> _TASK_:
Only lines that contain the string "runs" should be returned from the material below.
LISTED ENTRIES Start Marker
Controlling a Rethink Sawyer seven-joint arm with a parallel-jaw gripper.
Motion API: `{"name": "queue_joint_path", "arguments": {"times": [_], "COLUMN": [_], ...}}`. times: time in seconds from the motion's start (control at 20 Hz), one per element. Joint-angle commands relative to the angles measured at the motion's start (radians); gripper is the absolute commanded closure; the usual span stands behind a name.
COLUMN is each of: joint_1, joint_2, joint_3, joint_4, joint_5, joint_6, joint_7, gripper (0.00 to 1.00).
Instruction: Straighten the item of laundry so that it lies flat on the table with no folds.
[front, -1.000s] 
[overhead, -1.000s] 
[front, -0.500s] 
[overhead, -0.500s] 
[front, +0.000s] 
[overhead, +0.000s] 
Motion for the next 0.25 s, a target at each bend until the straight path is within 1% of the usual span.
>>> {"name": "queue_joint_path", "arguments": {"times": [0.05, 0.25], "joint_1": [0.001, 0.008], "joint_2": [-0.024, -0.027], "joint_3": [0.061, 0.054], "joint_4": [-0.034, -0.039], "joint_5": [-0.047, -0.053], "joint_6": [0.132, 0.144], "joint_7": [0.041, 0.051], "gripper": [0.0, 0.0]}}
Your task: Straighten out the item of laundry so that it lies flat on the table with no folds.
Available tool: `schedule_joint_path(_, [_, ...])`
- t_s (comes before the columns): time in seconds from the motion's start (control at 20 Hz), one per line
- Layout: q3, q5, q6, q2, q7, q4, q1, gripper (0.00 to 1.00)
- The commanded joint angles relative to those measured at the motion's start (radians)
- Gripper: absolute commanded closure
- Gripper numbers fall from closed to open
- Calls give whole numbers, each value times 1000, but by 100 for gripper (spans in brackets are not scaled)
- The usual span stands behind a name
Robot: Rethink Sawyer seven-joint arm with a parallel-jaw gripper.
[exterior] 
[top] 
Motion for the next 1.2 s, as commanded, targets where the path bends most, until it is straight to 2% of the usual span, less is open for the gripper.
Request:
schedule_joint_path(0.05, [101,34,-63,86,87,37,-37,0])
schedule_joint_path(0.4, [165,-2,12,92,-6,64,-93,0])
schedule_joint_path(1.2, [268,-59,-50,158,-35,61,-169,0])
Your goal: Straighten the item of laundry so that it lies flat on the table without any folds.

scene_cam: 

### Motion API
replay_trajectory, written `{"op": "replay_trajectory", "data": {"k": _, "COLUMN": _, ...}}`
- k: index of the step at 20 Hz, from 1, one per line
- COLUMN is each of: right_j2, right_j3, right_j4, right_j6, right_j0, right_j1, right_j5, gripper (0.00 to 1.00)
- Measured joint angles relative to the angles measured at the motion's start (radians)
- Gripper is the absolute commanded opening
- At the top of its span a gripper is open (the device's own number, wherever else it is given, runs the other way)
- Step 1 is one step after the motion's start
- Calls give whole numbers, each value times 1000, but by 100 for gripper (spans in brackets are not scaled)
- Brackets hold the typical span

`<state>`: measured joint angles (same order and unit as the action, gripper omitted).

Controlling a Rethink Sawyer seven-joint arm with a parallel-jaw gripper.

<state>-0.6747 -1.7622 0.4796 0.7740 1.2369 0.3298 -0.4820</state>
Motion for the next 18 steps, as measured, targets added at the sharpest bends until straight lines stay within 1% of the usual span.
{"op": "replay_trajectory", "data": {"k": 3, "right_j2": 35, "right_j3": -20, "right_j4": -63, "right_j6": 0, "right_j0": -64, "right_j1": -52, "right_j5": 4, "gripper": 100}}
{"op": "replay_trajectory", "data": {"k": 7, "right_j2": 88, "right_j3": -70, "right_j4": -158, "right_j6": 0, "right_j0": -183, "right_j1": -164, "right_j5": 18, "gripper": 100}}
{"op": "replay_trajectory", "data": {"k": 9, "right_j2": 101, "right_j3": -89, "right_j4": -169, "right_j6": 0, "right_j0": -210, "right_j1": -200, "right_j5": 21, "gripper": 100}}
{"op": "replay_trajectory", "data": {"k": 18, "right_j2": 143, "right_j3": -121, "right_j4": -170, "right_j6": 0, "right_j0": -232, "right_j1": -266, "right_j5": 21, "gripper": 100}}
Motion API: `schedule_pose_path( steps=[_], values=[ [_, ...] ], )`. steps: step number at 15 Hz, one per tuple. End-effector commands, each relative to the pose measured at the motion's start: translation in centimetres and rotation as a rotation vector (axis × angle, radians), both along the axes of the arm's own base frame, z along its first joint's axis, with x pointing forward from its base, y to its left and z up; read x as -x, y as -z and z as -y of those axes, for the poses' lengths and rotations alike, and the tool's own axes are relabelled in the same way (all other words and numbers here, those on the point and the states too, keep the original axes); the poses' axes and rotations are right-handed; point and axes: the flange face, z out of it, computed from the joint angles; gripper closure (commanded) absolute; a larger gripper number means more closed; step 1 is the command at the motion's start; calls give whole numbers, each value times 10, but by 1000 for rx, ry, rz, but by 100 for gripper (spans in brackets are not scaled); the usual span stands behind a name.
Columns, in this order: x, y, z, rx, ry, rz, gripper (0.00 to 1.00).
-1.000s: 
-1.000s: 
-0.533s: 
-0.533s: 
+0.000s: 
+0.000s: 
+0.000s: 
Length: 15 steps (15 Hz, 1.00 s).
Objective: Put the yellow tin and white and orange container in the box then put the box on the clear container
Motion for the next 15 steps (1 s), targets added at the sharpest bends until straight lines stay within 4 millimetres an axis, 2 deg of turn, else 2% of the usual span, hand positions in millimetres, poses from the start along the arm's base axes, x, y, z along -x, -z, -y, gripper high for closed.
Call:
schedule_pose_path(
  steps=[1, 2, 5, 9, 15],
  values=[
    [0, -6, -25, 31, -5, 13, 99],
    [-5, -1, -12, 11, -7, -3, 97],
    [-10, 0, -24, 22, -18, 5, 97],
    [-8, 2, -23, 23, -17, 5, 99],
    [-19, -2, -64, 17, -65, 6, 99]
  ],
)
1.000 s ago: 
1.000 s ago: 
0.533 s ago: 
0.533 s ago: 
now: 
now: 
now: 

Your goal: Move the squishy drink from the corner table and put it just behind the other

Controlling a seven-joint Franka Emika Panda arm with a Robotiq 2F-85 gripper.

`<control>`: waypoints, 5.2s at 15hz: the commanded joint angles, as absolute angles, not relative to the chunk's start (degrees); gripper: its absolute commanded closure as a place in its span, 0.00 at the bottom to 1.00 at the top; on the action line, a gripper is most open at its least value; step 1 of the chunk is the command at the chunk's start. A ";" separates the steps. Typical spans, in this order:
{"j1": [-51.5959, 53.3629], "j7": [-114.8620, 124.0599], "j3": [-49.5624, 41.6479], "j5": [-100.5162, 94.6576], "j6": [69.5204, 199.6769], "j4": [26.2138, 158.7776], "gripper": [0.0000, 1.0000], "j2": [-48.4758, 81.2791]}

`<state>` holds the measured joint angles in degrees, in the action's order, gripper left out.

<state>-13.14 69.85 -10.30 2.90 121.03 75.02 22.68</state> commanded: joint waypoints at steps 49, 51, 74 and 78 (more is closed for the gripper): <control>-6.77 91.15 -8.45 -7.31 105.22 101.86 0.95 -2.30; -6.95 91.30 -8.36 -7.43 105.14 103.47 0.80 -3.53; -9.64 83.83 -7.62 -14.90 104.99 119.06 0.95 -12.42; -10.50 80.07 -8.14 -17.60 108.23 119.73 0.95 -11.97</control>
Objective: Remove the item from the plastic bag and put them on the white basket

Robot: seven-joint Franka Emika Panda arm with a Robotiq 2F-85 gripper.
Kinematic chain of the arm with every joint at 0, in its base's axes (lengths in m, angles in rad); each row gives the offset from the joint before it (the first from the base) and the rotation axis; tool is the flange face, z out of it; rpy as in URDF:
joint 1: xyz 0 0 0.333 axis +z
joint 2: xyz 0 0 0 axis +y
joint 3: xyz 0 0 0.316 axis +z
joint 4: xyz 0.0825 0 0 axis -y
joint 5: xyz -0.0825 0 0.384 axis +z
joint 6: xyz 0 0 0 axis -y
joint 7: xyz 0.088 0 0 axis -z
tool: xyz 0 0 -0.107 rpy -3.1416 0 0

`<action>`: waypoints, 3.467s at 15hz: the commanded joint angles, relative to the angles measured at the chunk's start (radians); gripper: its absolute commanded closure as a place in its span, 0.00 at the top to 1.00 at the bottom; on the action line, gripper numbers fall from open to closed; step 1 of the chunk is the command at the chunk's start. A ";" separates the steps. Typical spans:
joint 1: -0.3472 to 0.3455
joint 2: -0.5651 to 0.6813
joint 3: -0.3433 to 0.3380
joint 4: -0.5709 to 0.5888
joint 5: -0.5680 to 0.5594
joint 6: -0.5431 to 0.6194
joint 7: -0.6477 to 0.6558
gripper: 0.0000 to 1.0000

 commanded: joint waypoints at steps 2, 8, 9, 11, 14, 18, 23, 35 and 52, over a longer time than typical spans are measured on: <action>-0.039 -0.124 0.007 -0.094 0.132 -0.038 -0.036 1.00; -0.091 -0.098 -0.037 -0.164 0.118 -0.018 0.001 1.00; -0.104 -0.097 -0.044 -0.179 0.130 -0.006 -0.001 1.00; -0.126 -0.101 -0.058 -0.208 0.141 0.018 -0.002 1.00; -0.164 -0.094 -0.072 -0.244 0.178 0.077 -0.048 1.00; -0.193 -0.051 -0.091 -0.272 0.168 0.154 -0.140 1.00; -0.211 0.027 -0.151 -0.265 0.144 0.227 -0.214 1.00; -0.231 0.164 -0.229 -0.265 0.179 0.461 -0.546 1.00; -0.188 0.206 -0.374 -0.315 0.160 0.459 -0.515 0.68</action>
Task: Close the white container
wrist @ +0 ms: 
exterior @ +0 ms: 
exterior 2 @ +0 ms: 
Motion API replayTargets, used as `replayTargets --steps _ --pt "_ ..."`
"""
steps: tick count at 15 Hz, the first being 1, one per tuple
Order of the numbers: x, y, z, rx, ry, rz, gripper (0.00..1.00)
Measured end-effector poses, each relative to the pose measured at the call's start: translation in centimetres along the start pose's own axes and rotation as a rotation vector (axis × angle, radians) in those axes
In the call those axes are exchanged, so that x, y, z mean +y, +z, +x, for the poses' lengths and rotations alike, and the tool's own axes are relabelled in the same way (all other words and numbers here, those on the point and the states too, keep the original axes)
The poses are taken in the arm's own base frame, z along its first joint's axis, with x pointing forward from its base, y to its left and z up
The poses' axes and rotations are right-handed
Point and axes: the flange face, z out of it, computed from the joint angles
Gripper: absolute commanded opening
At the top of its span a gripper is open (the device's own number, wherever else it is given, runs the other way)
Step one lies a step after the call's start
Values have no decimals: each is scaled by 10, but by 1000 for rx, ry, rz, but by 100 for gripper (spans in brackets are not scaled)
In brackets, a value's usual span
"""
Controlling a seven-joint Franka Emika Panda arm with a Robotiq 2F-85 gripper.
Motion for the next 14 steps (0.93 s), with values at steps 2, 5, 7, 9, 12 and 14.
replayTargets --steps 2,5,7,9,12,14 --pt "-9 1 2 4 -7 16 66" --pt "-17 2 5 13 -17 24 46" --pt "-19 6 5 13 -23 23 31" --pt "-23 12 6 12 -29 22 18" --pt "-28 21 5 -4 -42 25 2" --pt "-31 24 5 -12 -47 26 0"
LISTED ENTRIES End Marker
> _RESPONSE BELOW_:
- At the top of its span a gripper is open (the device's own number, wherever else it is given, runs the other way)
At the top of its span a gripper is open (the device's own number, wherever else it is given, runs the other way)

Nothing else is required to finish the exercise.